Doctors/facilities usually don't accept only one type of insurance; they need financial resources to keep their doors open. Also, your Mom can review page 78 in the Medicare and You 2025 booklet. Medicare Supplement (GAP) members are given a 12-month look period in which to try a Medicare Advantage plan.
How do I appeal a decision by Medicare or my plan if they deny coverage for a procedure or medication I need?
Answer: If you want to file an appeal for a claim that wasn’t paid, call the customer service dept. at your insurance plan. The phone number you call is listed on your ID card. Have your denied claim letter when you call, you will need the claim date of service and the amount. If not available, have at least the date of service along with the provider of service’s name. Reach a “live” rep and tell him or her you want to file a verbal appeal, be ready to explain why you believe the claim should have been paid. Have a pen and paper ready to write down the reference number you will be given concerning your appeal. Or, you can write up the appeal, ask for the address to mail the appeal or fax number to forward it to the correct department. Be sure to include your name, full address and policy number on the written appeal.
Concerning a medication denial, contact the prescribing doctor’s office and speak with the nurse, or rep handing RX refills. He or she should be able to assist by calling the insurance company, hitting the prompt for providers office and filing the appeal.
Don't you think Medicare's focus on treatment rather than prevention is backwards?
Answer: Not at all - preventive tests, procedures and exams are at no charge. I review the literature with my clients, especially all of the preventive services offered at no copay or coinsurance. And, I kindly explain don't get caught up in self diagnosing yourself with the assistance of Google... make it a habit to get your preventive care annually. Make it a habit!!
Are x-rays, exams, or therapies done by chiropractors covered under Medicare?

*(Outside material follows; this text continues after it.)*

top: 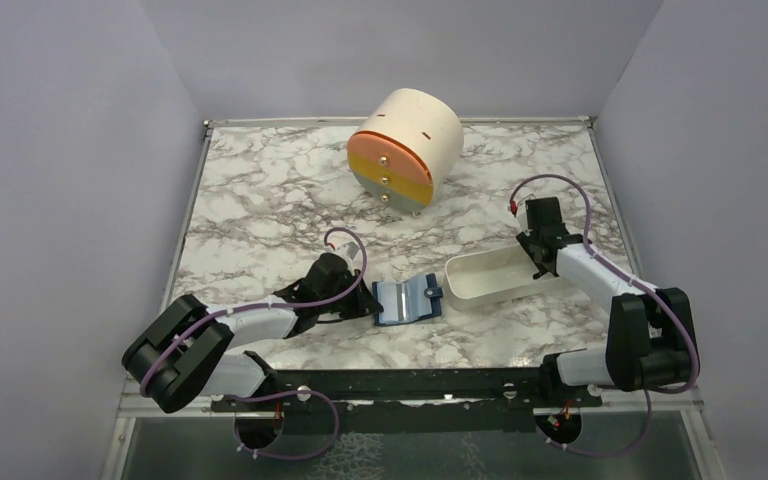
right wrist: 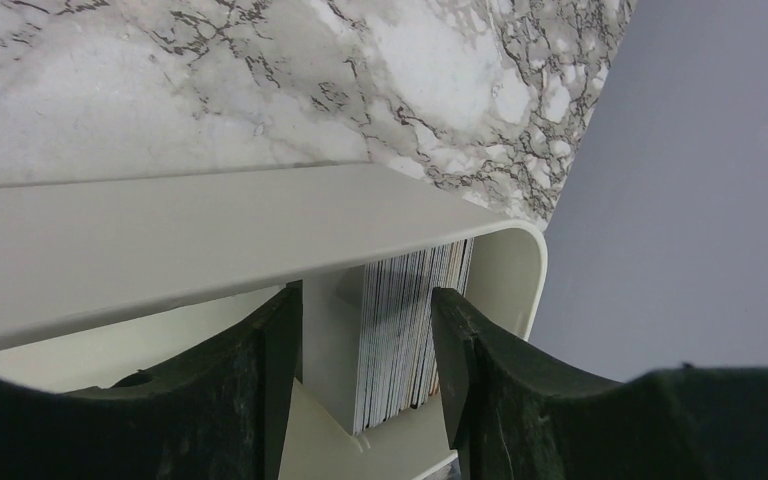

Answer: These services can be limited when completed by a chiropractors; for more details concerning the coverage the certificate of coverage should be reviewed.
What are the reasons why I should work with a Medicare agent?
Answer: Working with a local independent agent, will allow you to review the plans available in your county. You need each year to select Medicare options to serve you financially and with access to your preferred providers!